(DATASET CONTENT)

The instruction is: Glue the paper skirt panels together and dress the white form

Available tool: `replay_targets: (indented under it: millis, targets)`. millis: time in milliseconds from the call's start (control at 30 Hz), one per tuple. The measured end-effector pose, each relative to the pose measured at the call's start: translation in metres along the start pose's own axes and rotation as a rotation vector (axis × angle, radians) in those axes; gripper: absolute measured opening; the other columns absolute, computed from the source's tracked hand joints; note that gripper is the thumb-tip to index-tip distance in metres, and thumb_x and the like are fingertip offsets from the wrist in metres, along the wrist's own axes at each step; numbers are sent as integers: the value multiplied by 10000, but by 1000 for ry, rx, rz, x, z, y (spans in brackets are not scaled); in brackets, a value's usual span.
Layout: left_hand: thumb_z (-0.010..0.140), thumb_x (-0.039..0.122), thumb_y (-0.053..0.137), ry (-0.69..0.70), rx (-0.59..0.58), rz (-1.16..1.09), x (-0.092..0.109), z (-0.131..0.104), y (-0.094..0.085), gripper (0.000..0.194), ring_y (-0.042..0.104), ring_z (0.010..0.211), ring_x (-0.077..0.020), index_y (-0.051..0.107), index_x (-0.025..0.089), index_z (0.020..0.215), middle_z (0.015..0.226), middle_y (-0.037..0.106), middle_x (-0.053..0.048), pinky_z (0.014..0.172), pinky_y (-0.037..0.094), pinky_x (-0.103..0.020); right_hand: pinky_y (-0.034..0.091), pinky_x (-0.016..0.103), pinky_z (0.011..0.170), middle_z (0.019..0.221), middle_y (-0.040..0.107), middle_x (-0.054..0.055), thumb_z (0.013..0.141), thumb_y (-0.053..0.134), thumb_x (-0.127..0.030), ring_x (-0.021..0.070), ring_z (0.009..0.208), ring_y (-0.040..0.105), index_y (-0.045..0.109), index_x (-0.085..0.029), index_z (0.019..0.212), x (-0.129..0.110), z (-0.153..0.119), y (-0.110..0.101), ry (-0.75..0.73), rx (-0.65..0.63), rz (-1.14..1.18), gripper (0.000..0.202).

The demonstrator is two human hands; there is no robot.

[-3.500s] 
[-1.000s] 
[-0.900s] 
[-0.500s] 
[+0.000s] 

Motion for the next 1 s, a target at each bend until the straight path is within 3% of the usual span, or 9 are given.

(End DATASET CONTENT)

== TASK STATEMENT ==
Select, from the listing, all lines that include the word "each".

== RESULT OF THIS EXERCISE ==
Available tool: `replay_targets: (indented under it: millis, targets)`. millis: time in milliseconds from the call's start (control at 30 Hz), one per tuple. The measured end-effector pose, each relative to the pose measured at the call's start: translation in metres along the start pose's own axes and rotation as a rotation vector (axis × angle, radians) in those axes; gripper: absolute measured opening; the other columns absolute, computed from the source's tracked hand joints; note that gripper is the thumb-tip to index-tip distance in metres, and thumb_x and the like are fingertip offsets from the wrist in metres, along the wrist's own axes at each step; numbers are sent as integers: the value multiplied by 10000, but by 1000 for ry, rx, rz, x, z, y (spans in brackets are not scaled); in brackets, a value's usual span.
Motion for the next 1 s, a target at each bend until the straight path is within 3% of the usual span, or 9 are given.

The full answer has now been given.